Хотела. Так немилосердно он над ней насмехался. Только не желала показывать своих истинных чувств… и все же выплакала целое море слез из-за его холодного отношения. Пряча обиду, делала вид, что презирает его, только бы Иен не узнал, что она, кажется, влюбилась в него. И теперь ни за что в этом не признается.
— Ты был со мной груб. Я хорошо это помню. Что-то мелькнуло у Иена на лице. Нечто такое, что Сабрина не смогла распознать.
— Может быть, ты и права, — усмехнулся он. — Те последние месяцы я только и мечтал о том, чтобы сразиться с Уильямом Уоллесом и сделаться героем. Но твой отец мне этого не разрешил, и боюсь, что он был совершенно прав. В то время я был просто мальчишкой, мальчишкой, который играл в мужчину. — На секунду в его глазах мелькнула капризная искорка. — Однако, как ты справедливо заметила, мне пора трогаться.
Иен убрал руку, встал и начал одеваться. А Сабрина, натянув до подбородка одеяло, смотрела и думала: «Неужели и я сумею когда-нибудь почувствовать такое же безразличие к своей наготе?» Нет, твердо решила она. Никогда ей не удастся появиться в чьем-либо присутствии нагой и не почувствовать при этом смущения.
К ее досаде, Иен так и не покинул комнаты, пока она тоже не умылась и не оделась.
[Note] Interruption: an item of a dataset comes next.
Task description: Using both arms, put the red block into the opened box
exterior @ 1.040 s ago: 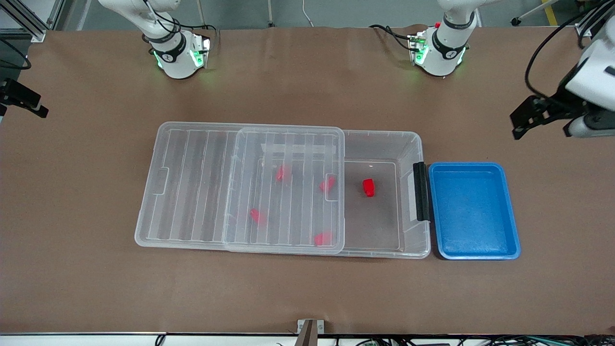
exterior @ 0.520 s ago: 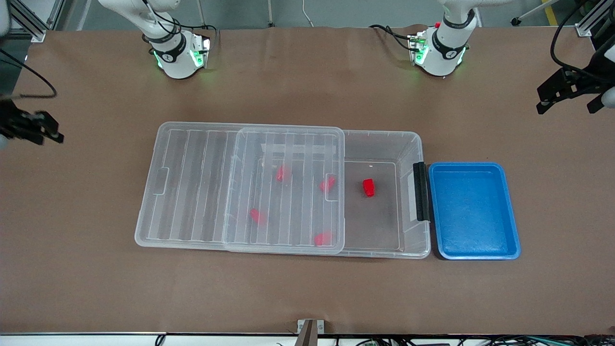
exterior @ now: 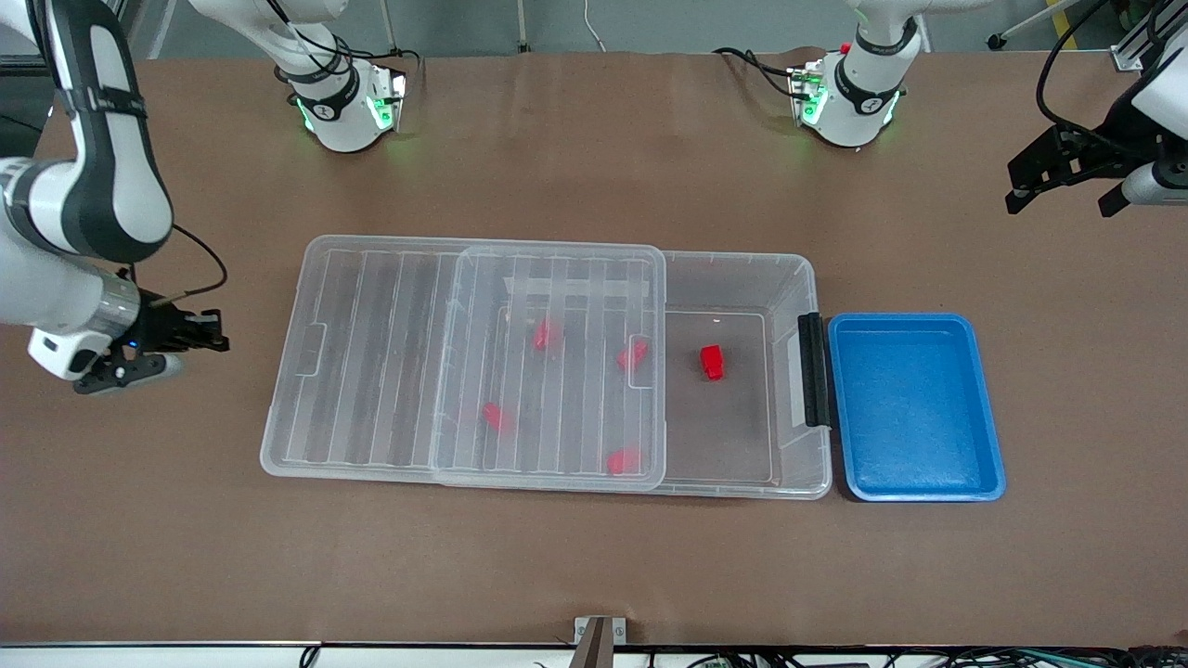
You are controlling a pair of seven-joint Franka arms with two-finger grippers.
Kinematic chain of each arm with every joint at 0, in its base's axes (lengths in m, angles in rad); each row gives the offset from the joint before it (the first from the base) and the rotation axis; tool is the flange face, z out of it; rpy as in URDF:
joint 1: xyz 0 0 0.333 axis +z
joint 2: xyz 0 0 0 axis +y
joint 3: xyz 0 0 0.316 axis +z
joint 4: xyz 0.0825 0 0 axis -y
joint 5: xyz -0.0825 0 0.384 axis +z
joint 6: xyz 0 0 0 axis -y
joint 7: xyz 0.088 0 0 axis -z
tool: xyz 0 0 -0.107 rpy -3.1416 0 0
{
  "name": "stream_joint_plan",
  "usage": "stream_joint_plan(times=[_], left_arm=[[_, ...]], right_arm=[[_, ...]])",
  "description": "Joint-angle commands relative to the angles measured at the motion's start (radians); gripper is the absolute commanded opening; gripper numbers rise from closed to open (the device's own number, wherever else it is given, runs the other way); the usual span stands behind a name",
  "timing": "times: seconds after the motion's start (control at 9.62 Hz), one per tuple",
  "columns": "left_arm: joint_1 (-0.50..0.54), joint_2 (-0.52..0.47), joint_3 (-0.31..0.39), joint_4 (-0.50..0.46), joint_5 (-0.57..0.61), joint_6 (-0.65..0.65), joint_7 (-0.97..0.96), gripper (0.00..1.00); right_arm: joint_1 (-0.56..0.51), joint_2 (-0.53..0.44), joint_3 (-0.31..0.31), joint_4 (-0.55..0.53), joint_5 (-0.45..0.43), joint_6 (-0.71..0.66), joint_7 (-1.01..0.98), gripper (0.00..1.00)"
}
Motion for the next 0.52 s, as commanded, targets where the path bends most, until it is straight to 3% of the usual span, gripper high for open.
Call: stream_joint_plan(times=[0.0,0.42], left_arm=[[0.001,-0.014,-0.007,-0.044,-0.016,-0.015,0.019,1.00],[0.001,-0.011,-0.008,-0.047,-0.014,-0.013,0.018,1.00]], right_arm=[[0.025,0.021,0.000,0.004,0.048,0.000,-0.021,0.00],[0.025,0.032,0.052,0.013,0.090,-0.007,-0.009,0.00]])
Когда они вошли в парадный зал, было довольно поздно, и в нем никого не было, кроме Фрейзера. Но и тот их поначалу не заметил, потому что стоял к ним спиной, глядя во двор. Он даже потянулся рукой и без стеснения поскреб себя ниже спины.
Сабрина остановилась как вкопанная. Взгляд встретился с взглядом мужа, и в памяти внезапно возникла картина, как однажды утром, еще детьми, они с Иеном спрятались на церковных хорах и украдкой смотрели вниз, как пустел храм. Как только преподобный отец Гилберт решил, что остался один, он задрал рясу и принялся чесать зад. И при этом так удовлетворенно сопел, что они буквально согнулись от хохота…
Сердце Сабрины екнуло, потому что в поблескивающих серых глазах мужа она узнала прежнего мальчишку, которого когда-то так обожала.
Разум отказывался верить. Пресвятая Дева Мария! После стольких лет снова? Не может быть! Иен наклонил к ней голову: — Помнишь, девочка, тот день, когда после службы мы спрятались на церковных хорах? И когда люди ушли, отец Гилберт задрал свою…
— Помню, помню! — У Сабрины перехватило дыхание.
На губах у Иена заиграла улыбка.
— С тех пор я уже не мог относиться к отцу Гилберту по-прежнему. Стало как-то трудно считать его благочестивым и целомудренным, и я начал бояться, что за такое святотатство Бог накажет меня.
Странно, что мысли Сабрины совпали с мыслями мужа, и они разом вспомнили об одном и том же. Но еще более странным ей показалось, что после того достопамятного случая она испытывала к отцу Гилберту те же чувства.
Вошел дядя Малькольм и шаркающей походкой направился к ним.
— Прелестное утро, дядя. Как себя чувствуешь? — поприветствовал его Иен.
Малькольм остановился, поднял глаза и плотнее укутался в плед.
— Хорошо. Вот только продрог внутри. Похоже, у нас чуток холодновато.